Task item: Only the pictures are to be dropped, and the rest of the data should be copied exactly.

Dataset content:
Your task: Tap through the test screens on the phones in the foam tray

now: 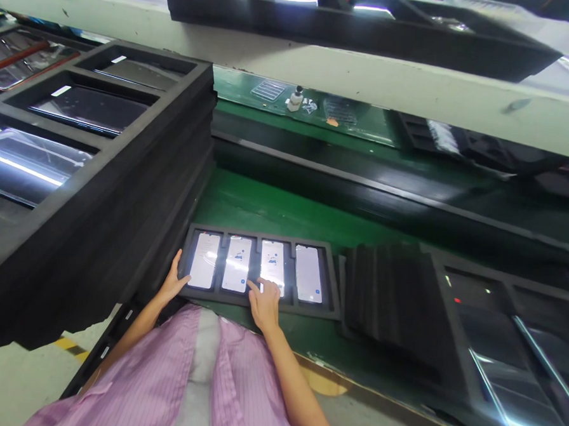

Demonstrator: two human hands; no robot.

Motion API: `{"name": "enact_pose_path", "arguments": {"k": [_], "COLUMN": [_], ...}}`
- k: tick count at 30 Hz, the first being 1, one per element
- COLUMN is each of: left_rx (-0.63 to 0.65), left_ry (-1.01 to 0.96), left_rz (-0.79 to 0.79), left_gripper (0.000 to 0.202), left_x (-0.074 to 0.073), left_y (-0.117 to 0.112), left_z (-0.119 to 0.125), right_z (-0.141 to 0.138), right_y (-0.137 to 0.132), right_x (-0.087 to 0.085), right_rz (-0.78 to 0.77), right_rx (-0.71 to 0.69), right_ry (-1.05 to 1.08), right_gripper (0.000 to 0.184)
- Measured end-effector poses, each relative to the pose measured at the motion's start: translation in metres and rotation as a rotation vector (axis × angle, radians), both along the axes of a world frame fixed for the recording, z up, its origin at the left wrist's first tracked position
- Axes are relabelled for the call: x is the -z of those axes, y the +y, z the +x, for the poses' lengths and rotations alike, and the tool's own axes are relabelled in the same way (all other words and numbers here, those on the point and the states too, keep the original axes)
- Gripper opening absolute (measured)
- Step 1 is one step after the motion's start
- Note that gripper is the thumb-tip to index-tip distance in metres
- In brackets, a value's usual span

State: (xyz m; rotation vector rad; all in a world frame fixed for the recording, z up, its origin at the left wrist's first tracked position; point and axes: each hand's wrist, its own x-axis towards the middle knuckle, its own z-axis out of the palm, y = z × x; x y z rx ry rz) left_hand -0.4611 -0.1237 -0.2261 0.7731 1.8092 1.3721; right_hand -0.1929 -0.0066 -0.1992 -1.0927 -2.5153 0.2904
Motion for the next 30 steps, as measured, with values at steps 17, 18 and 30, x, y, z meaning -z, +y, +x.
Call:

Answer for this exercise:
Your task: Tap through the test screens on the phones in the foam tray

now: 

Demonstrator: two human hands; no robot.

Motion API: `{"name": "enact_pose_path", "arguments": {"k": [_], "COLUMN": [_], ...}}`
- k: tick count at 30 Hz, the first being 1, one per element
- COLUMN is each of: left_rx (-0.63 to 0.65), left_ry (-1.01 to 0.96), left_rz (-0.79 to 0.79), left_gripper (0.000 to 0.202), left_x (-0.074 to 0.073), left_y (-0.117 to 0.112), left_z (-0.119 to 0.125), right_z (-0.141 to 0.138), right_y (-0.137 to 0.132), right_x (-0.087 to 0.085), right_rz (-0.78 to 0.77), right_rx (-0.71 to 0.69), right_ry (-1.05 to 1.08), right_gripper (0.000 to 0.184)
- Measured end-effector poses, each relative to the pose measured at the motion's start: translation in metres and rotation as a rotation vector (axis × angle, radians), both along the axes of a world frame fixed for the recording, z up, its origin at the left wrist's first tracked position
- Axes are relabelled for the call: x is the -z of those axes, y the +y, z the +x, for the poses' lengths and rotations alike, and the tool's own axes are relabelled in the same way (all other words and numbers here, those on the point and the states too, keep the original axes)
- Gripper opening absolute (measured)
- Step 1 is one step after the motion's start
- Note that gripper is the thumb-tip to index-tip distance in metres
- In brackets, a value's usual span

State: (xyz m; rotation vector rad; all in a world frame fixed for the recording, z up, its origin at the left wrist's first tracked position; point and axes: each hand's wrist, its own x-axis towards the middle knuckle, its own z-axis out of the palm, y = z × x; x y z rx ry rz) left_hand -0.4611 -0.1237 -0.2261 0.7731 1.8092 1.3721; right_hand -0.1929 -0.0066 -0.1992 -1.0927 -2.5153 0.2904
Motion for the next 30 steps, as measured, with values at steps 17, 18 and 30, x, y, z meaning -z, +y, +x.
Call:

The work on this exercise has been finished.